[Illustration: "TO-MORROW AT 12:30.">[
CHAPTER XXII
LOBBYISTS—AND ONE IN PARTICULAR
Washington has known many lobbyists in its time, and it keeps on knowing them. The striking increase in legislation that aims to restrict unlawful or improper practices in business, the awakening of the public conscience, has caused a greater demand than ever for influence at the national capital, for these restrictive measures must be either killed or emasculated to a point of uselessness by that process which is the salvation of many a corrupt manipulator, the process of amendment.
Predatory corporations, predatory business associations of different sorts and predatory individuals have their representatives on the field at Washington to ward off attack by any means that brains can devise or money procure and to obtain desired favors at a cost that will leave a profitable balance for the purchaser. When commercial tricksters, believing in the lobbyists' favorite maxim, "The People Forget," feel that they have outlived the latest reform movement and see "the good old days" returning, the professional politicians introduce a few reform measures themselves, most stringent measures. They push these measures ahead until somebody pays up, then the bills die. The lobbyist knows all about these "strike" bills, but does not frown on them. No, no. Per-haps he helped draw up one of these bills so that, with the aid of his inside knowledge of his employer's business, the measure is made to give a greater scare than might otherwise have resulted. The bigger the scare the bigger the fund advanced, of course, for the lobbyist to handle. All this also helps the lobbyist to secure and retain employment.
Not all the Washington lobbyists are outside of Congress. The Senator or Congressman has unequaled facilities for oiling or blocking the course of a bill. Sometimes he confines himself to the interests of his own clients, whoever they may be. But sometimes he notices a bill that promises to be a pretty good thing for the client of some other member if it passes. Then he begins to fight this bill so actively that he must be "let in on the deal" himself. This is very annoying to the other member, but the experience is worth something. He has learned the value of observing other people's legislation.
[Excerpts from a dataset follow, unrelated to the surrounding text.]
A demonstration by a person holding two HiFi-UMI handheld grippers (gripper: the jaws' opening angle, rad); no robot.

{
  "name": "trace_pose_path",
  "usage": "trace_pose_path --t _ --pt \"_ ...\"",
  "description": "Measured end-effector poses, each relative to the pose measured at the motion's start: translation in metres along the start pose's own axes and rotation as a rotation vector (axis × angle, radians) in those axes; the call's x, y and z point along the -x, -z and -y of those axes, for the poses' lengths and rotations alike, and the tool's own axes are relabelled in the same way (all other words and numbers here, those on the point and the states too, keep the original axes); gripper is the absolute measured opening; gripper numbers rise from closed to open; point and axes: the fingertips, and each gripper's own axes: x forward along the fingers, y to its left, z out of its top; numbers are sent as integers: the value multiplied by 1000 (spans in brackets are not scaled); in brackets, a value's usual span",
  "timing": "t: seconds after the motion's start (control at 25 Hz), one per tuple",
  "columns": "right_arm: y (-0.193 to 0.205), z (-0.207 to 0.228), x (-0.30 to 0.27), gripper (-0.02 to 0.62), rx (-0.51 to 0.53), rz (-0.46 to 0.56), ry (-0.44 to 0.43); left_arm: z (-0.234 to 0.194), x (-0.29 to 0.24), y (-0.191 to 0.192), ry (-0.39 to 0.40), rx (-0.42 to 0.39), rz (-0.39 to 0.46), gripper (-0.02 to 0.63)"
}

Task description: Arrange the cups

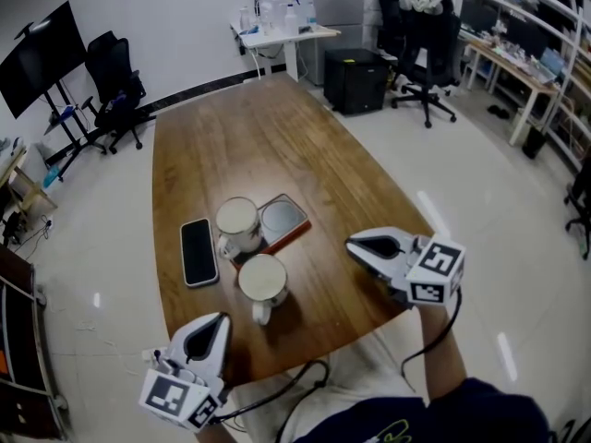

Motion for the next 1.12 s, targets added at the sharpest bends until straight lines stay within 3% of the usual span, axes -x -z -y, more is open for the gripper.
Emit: trace_pose_path --t 0.32,0.56,1.12 --pt "0 0 1 0 -1 3 1 1 -2 0 6 -3 0 2" --pt "2 -2 0 0 4 2 -1 -7 1 1 -49 9 5 3" --pt "1 -1 0 0 -1 1 -1 -6 -1 -1 -42 9 1 3"
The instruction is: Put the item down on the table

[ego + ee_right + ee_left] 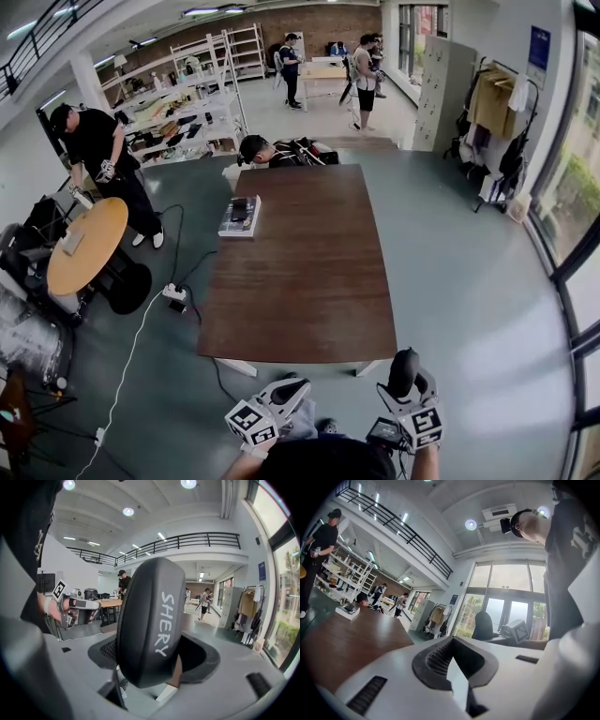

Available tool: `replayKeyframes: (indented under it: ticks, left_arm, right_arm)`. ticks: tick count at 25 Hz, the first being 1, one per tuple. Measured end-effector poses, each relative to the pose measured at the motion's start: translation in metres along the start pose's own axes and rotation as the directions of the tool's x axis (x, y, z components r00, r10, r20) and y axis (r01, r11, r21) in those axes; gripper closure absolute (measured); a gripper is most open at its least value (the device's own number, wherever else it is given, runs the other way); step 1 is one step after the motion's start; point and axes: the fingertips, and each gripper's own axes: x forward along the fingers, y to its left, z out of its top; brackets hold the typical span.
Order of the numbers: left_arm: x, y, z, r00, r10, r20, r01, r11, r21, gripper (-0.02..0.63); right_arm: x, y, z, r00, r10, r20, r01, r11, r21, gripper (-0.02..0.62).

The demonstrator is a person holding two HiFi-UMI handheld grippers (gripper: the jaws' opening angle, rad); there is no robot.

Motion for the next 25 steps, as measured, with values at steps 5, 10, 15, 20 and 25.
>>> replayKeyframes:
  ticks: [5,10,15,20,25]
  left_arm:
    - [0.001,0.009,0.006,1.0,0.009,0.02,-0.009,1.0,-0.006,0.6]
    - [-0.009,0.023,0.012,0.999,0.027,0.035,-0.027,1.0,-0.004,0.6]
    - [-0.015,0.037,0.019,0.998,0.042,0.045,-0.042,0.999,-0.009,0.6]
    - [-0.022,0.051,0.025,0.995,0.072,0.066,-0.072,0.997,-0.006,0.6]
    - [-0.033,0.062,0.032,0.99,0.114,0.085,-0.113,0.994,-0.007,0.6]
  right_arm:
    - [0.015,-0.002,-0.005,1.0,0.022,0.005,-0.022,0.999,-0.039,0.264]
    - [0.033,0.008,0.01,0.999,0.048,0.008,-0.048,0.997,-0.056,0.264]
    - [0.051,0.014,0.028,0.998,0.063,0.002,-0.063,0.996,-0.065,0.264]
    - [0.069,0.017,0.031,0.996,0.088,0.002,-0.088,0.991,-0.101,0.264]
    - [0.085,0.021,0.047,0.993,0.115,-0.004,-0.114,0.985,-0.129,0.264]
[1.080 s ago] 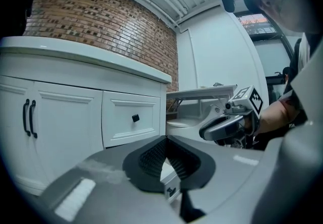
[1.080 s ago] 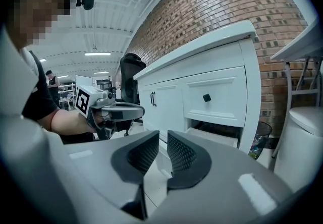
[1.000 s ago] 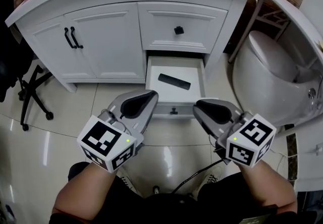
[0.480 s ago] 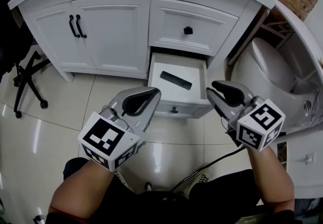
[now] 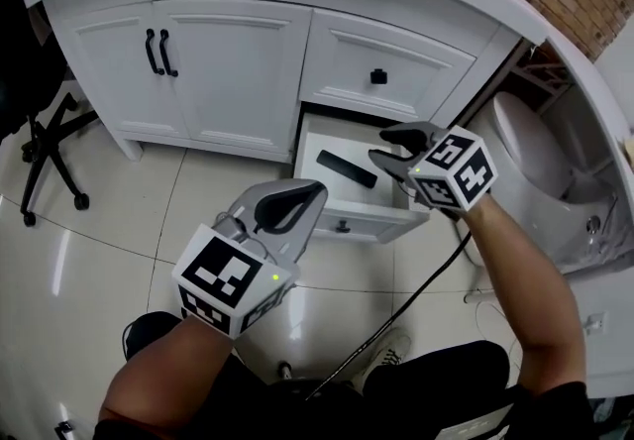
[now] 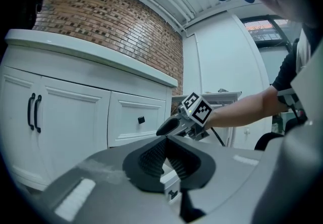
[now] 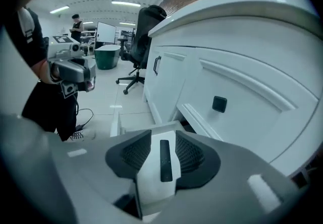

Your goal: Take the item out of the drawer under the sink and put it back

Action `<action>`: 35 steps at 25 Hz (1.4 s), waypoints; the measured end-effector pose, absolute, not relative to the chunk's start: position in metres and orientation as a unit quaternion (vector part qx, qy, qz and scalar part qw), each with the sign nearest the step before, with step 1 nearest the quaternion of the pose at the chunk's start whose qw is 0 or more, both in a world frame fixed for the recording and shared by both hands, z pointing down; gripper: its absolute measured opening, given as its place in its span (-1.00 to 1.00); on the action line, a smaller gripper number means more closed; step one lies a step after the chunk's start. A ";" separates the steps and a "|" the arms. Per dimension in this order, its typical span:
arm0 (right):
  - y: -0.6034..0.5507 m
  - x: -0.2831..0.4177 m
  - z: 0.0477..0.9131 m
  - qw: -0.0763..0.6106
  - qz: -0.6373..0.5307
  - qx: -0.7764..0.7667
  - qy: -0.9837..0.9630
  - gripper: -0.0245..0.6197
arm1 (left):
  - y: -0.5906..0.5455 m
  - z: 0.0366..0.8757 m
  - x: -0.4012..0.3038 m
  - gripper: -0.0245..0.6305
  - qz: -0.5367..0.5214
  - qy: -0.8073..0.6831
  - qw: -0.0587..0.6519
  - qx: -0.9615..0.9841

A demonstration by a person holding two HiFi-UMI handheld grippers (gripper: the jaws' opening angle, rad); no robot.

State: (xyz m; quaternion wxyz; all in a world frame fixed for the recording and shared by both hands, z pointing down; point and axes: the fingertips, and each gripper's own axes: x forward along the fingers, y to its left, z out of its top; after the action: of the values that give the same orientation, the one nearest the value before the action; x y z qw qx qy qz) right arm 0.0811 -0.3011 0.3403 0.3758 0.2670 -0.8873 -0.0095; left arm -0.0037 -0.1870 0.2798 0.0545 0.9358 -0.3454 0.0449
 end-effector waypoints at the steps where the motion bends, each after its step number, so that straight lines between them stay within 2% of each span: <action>1: -0.307 0.077 0.348 0.386 -0.007 0.258 -0.886 -0.48 | -0.188 0.277 -0.005 -0.91 0.042 -0.348 0.053 0.935; 8: -0.348 0.074 0.424 0.465 0.037 0.230 -0.854 -0.48 | -0.190 0.288 -0.002 -0.91 0.047 -0.345 0.061 0.936; 17: -0.379 0.073 0.473 0.478 0.101 0.237 -0.840 -0.48 | -0.187 0.285 0.002 -0.91 0.043 -0.335 0.065 0.939; 29: -0.371 0.066 0.530 0.524 0.112 0.191 -0.823 -0.43 | -0.187 0.288 0.001 -0.91 0.041 -0.333 0.073 0.939; 35: -0.368 0.066 0.535 0.524 0.137 0.176 -0.822 -0.38 | -0.189 0.283 -0.003 -0.91 0.030 -0.340 0.080 0.937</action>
State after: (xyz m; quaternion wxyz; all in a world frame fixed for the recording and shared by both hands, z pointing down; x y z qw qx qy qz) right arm 0.0657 -0.3682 0.5353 0.5245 0.1762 -0.8217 0.1370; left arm -0.0030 -0.1887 0.2834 0.0797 0.9367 -0.3396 0.0295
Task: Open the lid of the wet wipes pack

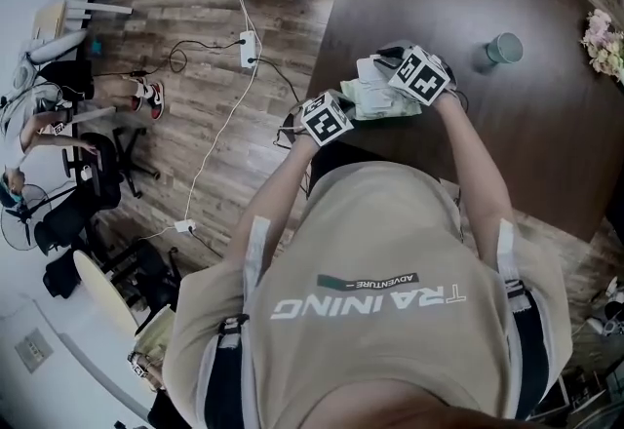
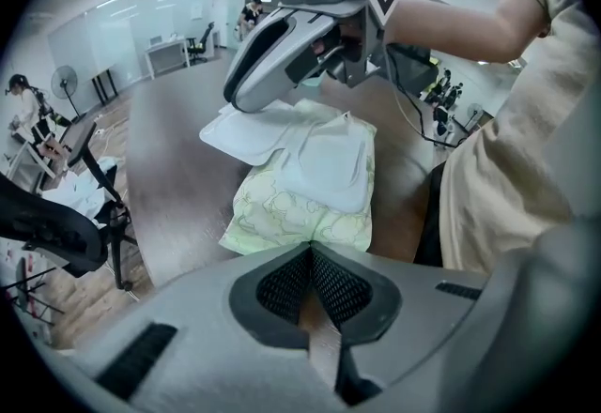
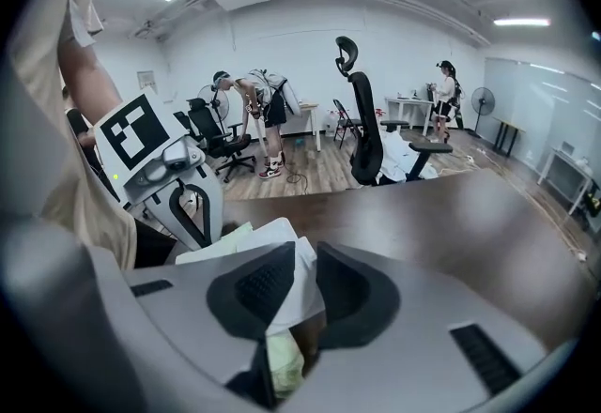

The outsiders (members of the "third house") and the insiders have a bond of freemasonry uniting them; they exchange information as to what members of both houses can be "reached," how they can be "got to" (through whom) and how much they want. This information is carefully tabulated, and now prices for passing or defeating legislation can be quoted to interested parties just as the price of a carload of pork can be ascertained at a given time and place. Perhaps it is this system that leads grafting members of short experience to wonder how knowledge of their taking what is termed "the sugar" got out and became known to their associates. Did they not have pledge of absolute secrecy? Yes, but the purchaser never intended to keep the information from those of his kind. Lobbyists must be honest with each other.
Not all lobbyists are men. The woman legislative agent has been known to occupy an important position in Washington, and she does yet. She is hard to detect and frequently more unprincipled than the men similarly engaged, if that is possible.
A woman with a measure of social standing would naturally prove the most successful as a lobbyist in Washington because of the opportunities her position would afford her to meet people of prominence. And just such a one was Mrs. Cora Spangler, with whom the Langdons had been thrown in contact quite intimately since their arrival at the capital.
Pretty and vivacious, Mrs. Spangler bore her thirty-seven years with uncommon ease, aided possibly by the makeup box and the modiste. Her dinners and receptions were attended by people of acknowledged standing. Always a lavish spender of money, this was explained as possible because of a fortune left her by her late husband, Congressman Spangler of Pennsylvania. That this "fortune" had consisted largely of stock and bonds of a bankrupt copper smelting plant in Michigan remained unknown, except to her husband's family, one or two of her own relatives and Senator Peabody, who, coming from Pennsylvania, had known her husband intimately.